= Nugent Barker =

Irish writer

Nugent Barker (1888–1955) was an Irish writer. Little is known about him, but he is thought to have come from an old Irish family, the Nugents of County Westmeath. He is remembered for the evocative ghost story "Whessoe", and the grimly humorous "Curious Adventure of Mr Bond". Barker studied at Cheltenham College, where one of his classmates was Herman Cyril McNeile, who later wrote thrillers under the pseudonym "Sapper".

==Stories and ratings==
Although rated highly by contemporaries – Edward Joseph Harrington O'Brien's The Best British Stories of 1929, is dedicated to him – little is known of his life. The twenty-one tales in Written With My Left Hand, first collected in 1950, are thought to represent his total of literary output.

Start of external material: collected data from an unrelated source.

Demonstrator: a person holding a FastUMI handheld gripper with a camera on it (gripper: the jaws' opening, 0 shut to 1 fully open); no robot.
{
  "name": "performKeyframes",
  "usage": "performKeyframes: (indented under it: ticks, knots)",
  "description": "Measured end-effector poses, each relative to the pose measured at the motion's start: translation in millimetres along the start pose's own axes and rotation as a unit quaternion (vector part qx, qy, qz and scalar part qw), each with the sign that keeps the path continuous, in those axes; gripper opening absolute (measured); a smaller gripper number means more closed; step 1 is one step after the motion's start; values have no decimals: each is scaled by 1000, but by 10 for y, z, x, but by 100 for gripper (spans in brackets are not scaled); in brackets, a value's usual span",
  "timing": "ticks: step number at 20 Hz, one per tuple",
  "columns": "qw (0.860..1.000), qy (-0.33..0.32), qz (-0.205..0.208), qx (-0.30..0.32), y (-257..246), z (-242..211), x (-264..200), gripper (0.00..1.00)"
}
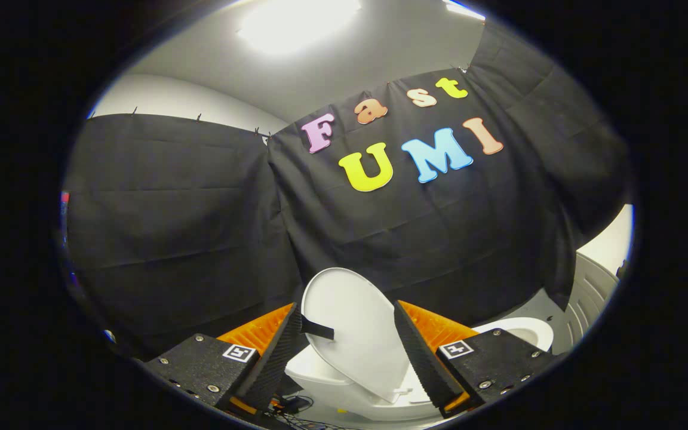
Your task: Open the toilet lid.
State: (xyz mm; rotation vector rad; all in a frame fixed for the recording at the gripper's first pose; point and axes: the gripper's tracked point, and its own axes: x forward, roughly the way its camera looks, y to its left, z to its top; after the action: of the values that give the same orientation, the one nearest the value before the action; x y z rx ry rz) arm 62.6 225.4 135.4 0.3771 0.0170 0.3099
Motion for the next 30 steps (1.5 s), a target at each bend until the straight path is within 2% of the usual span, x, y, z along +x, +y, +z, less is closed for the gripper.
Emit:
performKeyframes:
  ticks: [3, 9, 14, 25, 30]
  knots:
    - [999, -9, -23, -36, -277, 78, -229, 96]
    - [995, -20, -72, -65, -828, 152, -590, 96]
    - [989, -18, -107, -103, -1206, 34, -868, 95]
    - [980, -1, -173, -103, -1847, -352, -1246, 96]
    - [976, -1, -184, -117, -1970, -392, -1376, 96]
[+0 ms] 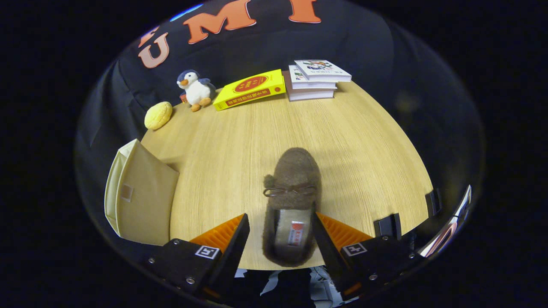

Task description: Open the storage box then place both shoes into the box .Put the left shoe in first, then the right shoe, with the right side of both shoes facing outward in a uniform manner.

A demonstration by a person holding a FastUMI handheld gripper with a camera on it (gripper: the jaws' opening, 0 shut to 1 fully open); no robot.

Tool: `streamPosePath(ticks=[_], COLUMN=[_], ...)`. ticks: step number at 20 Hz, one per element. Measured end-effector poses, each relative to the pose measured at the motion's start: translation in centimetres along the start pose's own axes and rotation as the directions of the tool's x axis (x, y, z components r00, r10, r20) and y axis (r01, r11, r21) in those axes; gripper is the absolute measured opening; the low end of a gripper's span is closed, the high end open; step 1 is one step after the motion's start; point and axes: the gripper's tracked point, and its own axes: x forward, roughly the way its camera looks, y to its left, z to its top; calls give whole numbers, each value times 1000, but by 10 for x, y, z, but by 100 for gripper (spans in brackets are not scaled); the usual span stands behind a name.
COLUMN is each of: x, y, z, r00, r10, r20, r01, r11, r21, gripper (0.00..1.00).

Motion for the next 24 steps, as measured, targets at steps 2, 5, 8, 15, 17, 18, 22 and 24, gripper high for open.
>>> streamPosePath(ticks=[2,5,8,15,17,18,22,24], x=[11,29,47,66,63,62,29,11], y=[-16,-33,-40,-48,-46,-46,-22,-2], z=[-5,-2,6,4,3,2,5,14], r00=[1000,997,994,994,996,995,999,1000], r10=[-27,-71,-87,-105,-94,-97,-50,-17], r20=[-7,28,71,40,11,-2,-15,-17], r01=[27,72,89,103,92,97,52,20], r11=[1000,997,995,993,991,990,988,987], r21=[-3,-32,-35,53,92,103,143,159], gripper=[82,73,57,18,7,4,4,4])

The reprint of "Whessoe" in the Best British Short Stories of 1929 contains the only biographical note extant. It stated that he was educated at Cheltenham College and began his career as a black–and–white artist. When in 1914 the doctors failed to pass him into the army on account of his eyes, he devoted himself entirely to literature. The note added that he lived in London.

Barker indeed lived at 16 Tite Street, Chelsea in the late 1920s, a house previously occupied by Oscar Wilde. Barker lived there until his death in 1955.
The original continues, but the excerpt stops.